Ant Colony-Partial Least Squares Algorithm (ACO_PLS)

Resource Overview

ACO_PLS: An Intelligent Computational Method Combining Ant Colony Optimization and Partial Least Squares Regression

Detailed Documentation

The Ant Colony-Partial Least Squares Algorithm (ACO_PLS) is an intelligent computational method that integrates Ant Colony Optimization (ACO) with Partial Least Squares Regression (PLS), particularly suitable for variable selection in high-dimensional data analysis. While traditional PLS may include redundant or irrelevant variables during modeling, ACO_PLS leverages the swarm intelligence characteristics of ant colony algorithms to more accurately identify key variables, thereby enhancing model interpretability and predictive performance.

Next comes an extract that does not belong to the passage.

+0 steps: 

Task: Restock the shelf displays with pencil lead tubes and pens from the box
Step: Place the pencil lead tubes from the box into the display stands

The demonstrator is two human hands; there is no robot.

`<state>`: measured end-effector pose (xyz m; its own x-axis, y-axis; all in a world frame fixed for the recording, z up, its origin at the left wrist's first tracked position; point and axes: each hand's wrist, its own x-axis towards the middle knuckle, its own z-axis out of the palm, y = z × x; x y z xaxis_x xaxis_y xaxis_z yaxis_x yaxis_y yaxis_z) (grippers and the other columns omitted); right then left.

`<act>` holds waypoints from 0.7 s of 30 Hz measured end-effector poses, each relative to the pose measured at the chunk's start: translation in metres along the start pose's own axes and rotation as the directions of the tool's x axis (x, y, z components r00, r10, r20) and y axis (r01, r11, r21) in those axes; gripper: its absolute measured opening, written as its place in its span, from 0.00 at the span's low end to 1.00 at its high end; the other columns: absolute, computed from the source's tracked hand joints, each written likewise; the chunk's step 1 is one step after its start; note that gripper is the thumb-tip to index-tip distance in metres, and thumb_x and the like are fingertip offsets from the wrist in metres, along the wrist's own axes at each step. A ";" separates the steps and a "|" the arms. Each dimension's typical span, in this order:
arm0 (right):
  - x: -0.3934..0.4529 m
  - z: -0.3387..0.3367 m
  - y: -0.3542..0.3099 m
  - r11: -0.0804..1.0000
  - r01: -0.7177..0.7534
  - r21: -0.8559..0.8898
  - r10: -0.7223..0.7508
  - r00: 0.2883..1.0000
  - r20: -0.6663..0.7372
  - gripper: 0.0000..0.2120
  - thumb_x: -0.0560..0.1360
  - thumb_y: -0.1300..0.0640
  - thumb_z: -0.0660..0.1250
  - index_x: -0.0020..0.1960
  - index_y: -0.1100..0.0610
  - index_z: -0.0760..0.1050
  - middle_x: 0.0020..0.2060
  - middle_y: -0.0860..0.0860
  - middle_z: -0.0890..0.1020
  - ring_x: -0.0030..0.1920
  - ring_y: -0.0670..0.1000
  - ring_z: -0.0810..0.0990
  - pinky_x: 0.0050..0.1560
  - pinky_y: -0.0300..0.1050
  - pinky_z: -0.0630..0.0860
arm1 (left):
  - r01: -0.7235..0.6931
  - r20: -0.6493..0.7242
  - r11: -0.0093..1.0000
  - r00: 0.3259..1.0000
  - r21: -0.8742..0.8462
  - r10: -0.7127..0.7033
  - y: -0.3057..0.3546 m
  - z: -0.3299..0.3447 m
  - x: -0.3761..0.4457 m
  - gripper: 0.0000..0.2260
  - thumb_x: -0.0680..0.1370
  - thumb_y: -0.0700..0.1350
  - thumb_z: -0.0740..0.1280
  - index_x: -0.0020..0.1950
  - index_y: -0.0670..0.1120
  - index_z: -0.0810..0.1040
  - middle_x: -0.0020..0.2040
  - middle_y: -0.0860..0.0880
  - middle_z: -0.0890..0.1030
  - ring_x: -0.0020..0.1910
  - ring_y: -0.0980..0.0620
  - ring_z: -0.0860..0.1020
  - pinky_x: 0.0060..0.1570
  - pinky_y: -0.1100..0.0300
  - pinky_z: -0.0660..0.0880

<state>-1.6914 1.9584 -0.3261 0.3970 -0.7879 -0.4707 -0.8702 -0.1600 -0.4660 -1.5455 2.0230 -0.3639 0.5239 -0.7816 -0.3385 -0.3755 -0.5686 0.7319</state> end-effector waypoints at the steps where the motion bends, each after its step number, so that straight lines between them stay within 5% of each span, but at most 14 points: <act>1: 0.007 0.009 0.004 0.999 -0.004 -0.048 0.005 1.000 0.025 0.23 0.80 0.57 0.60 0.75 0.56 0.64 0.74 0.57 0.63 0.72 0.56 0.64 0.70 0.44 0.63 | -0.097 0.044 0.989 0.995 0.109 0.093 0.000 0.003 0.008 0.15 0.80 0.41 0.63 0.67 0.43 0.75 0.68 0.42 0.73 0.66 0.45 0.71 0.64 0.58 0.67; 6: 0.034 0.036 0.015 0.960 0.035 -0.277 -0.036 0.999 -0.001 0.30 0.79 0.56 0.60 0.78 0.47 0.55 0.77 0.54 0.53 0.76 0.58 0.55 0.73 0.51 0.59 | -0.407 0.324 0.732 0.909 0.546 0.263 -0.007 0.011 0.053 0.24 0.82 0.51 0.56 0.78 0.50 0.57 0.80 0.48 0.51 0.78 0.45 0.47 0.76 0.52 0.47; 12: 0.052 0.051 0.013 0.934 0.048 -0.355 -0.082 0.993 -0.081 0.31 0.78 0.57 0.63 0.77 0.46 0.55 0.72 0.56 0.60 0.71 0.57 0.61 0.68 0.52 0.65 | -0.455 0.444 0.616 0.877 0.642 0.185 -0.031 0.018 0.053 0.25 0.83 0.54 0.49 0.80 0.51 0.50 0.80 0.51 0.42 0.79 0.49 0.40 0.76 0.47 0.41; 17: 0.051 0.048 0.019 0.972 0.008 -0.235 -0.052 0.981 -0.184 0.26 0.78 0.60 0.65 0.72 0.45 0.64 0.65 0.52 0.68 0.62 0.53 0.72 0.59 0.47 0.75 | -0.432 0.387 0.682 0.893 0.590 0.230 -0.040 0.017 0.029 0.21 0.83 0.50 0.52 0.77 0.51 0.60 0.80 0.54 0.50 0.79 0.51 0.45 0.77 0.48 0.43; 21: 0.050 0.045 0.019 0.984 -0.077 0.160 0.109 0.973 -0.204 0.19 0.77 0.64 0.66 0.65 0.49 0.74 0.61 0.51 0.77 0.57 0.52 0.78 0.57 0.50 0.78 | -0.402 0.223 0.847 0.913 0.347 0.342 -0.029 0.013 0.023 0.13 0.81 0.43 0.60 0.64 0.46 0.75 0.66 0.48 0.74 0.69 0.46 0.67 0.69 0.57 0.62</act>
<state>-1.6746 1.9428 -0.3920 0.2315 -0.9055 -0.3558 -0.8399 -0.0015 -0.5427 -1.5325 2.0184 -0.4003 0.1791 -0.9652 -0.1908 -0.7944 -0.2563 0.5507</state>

Core Methodology: Ant Colony Optimization Phase: Transforms variable selection into a path search problem where artificial ants "crawl" through the variable space depositing pheromones. Variable combinations with higher pheromone concentrations are more likely to be selected by subsequent ants. PLS Modeling Phase: Performs partial least squares regression on variable subsets selected by the ant colony, evaluates model quality through cross-validation, and provides feedback to the ant colony algorithm for pheromone updates.

Advantages: Ideal for scenarios where the number of variables significantly exceeds sample size (e.g., spectral data, genomic data). Eliminates subjectivity in manual variable selection through adaptive search for optimal solutions. MATLAB implementation efficiently handles matrix operations, with parallel computing capabilities to accelerate ant colony search processes using functions like parfor loops and optimized matrix computations.

Application Extensions: The algorithm can be adapted for additional optimization objectives (e.g., model robustness) or integrated with other dimensionality reduction methods (such as Principal Component Analysis). It is applicable to high-dimensional data analysis in fields including chemometrics and financial forecasting, with potential extensions through custom objective functions and hybrid algorithm implementations.